Below are several records. Retype exactly those lines running from the one with "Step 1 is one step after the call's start" through the one with "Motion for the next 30", end lines included, and no others.

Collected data
• • • • • • •

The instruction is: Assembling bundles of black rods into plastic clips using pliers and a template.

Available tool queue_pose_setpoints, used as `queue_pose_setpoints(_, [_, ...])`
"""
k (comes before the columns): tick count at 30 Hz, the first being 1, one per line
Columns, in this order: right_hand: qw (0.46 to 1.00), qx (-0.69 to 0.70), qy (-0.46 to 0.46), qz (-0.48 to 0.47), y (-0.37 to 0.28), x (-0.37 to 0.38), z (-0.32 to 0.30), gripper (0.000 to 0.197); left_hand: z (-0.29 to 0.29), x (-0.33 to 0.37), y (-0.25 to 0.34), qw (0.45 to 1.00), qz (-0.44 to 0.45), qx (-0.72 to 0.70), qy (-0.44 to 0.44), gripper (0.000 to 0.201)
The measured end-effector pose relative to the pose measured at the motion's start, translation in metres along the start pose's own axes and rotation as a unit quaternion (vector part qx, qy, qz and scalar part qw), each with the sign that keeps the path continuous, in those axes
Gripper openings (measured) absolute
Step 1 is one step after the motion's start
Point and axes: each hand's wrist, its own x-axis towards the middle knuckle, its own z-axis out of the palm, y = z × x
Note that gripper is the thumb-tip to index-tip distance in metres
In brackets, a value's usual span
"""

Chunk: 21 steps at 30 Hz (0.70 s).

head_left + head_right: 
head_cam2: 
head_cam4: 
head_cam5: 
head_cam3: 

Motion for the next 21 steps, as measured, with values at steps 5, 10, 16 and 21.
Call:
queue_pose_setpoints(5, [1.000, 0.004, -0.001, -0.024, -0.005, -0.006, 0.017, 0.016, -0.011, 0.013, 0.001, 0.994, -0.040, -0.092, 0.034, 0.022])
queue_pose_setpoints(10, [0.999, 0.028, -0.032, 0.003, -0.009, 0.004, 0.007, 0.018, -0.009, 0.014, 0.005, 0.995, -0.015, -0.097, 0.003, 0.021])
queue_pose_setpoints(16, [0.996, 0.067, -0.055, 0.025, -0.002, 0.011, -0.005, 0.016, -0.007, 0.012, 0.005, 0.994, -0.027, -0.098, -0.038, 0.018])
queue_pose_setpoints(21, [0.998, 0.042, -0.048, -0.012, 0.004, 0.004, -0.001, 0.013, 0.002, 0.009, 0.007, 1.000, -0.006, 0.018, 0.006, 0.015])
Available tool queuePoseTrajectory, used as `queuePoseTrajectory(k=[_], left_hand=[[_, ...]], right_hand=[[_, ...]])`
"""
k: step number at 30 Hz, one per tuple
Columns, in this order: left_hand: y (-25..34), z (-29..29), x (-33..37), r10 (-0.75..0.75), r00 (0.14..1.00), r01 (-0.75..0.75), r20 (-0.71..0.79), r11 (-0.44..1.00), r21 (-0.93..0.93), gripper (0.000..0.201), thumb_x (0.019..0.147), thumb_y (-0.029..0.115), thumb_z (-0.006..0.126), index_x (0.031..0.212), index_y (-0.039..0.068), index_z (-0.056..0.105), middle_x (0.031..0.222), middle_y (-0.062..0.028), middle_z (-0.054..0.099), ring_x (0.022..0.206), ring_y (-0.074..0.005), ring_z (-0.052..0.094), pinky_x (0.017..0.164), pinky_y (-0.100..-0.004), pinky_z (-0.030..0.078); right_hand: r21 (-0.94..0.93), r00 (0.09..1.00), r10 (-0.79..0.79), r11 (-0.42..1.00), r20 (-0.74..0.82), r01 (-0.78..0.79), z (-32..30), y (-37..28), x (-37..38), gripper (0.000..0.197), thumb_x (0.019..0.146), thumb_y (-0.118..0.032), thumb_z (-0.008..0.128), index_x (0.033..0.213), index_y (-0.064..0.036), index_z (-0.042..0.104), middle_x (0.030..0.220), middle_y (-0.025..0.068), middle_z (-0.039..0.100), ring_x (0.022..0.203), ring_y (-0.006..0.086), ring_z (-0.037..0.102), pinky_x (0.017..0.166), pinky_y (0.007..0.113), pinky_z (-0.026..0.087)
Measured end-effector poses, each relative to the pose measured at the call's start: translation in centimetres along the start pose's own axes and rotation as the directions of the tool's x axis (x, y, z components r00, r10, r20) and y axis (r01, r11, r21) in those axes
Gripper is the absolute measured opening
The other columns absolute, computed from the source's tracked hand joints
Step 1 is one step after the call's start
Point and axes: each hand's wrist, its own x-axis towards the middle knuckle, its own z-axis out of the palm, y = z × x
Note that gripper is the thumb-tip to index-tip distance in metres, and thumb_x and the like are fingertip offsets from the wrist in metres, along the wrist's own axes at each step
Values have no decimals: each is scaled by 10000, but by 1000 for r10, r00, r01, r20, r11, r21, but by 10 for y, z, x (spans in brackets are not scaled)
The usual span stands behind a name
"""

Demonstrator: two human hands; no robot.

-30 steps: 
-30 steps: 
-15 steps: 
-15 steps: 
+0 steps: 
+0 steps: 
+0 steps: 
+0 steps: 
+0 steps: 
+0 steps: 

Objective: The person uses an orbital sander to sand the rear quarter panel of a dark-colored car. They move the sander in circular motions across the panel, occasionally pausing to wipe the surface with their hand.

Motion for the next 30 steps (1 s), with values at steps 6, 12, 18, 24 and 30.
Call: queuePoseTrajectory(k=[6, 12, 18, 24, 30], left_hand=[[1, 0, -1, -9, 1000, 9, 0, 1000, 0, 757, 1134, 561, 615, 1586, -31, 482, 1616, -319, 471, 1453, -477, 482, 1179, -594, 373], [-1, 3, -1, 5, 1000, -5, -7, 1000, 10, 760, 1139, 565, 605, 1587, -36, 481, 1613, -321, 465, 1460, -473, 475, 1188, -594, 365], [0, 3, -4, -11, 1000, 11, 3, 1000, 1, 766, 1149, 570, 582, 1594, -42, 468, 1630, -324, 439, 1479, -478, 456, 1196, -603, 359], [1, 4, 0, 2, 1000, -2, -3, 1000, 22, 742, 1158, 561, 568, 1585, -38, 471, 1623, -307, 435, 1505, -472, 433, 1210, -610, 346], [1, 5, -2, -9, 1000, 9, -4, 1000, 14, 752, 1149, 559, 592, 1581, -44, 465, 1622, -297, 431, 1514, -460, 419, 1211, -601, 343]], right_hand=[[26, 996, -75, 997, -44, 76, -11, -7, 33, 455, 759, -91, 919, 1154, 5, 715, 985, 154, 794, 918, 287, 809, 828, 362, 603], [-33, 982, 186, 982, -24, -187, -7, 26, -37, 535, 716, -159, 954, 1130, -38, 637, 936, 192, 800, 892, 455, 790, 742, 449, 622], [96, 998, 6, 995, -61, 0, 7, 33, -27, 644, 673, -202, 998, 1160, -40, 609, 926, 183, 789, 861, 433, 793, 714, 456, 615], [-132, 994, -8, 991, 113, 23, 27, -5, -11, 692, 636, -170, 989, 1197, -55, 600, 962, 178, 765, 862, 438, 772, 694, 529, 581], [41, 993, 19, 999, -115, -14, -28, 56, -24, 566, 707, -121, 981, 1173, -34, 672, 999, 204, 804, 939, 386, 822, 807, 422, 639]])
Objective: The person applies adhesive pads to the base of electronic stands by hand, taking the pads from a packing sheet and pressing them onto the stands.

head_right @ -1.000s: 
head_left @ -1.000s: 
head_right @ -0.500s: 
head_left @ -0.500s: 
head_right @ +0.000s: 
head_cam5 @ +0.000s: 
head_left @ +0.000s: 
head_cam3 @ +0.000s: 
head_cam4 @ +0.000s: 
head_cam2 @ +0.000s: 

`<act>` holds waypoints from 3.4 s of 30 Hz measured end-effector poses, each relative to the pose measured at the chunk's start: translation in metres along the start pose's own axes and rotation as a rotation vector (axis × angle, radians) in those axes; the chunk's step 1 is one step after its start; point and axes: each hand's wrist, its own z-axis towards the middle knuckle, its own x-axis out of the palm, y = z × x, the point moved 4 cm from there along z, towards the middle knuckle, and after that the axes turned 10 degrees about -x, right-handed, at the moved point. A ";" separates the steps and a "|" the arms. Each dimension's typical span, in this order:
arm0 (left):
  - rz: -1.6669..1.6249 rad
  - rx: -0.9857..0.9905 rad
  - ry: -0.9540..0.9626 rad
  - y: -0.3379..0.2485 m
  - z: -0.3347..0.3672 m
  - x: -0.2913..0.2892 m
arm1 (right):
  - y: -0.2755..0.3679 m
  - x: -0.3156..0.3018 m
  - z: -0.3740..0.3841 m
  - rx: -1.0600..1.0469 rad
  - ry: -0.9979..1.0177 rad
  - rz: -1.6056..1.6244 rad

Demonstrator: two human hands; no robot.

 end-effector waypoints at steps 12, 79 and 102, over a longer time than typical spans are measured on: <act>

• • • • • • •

## TASK RESULT
Step 1 is one step after the call's start
Point and axes: each hand's wrist, its own x-axis towards the middle knuckle, its own z-axis out of the palm, y = z × x
Note that gripper is the thumb-tip to index-tip distance in metres, and thumb_x and the like are fingertip offsets from the wrist in metres, along the wrist's own axes at each step
Values have no decimals: each is scaled by 10000, but by 1000 for r10, r00, r01, r20, r11, r21, but by 10 for y, z, x (spans in brackets are not scaled)
The usual span stands behind a name
"""

Demonstrator: two human hands; no robot.

-30 steps: 
-30 steps: 
-15 steps: 
-15 steps: 
+0 steps: 
+0 steps: 
+0 steps: 
+0 steps: 
+0 steps: 
+0 steps: 

Objective: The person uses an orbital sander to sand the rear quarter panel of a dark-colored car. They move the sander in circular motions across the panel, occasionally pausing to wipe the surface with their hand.

Motion for the next 30 steps (1 s), with values at steps 6, 12, 18, 24 and 30.

The response to this exercise has been given in full.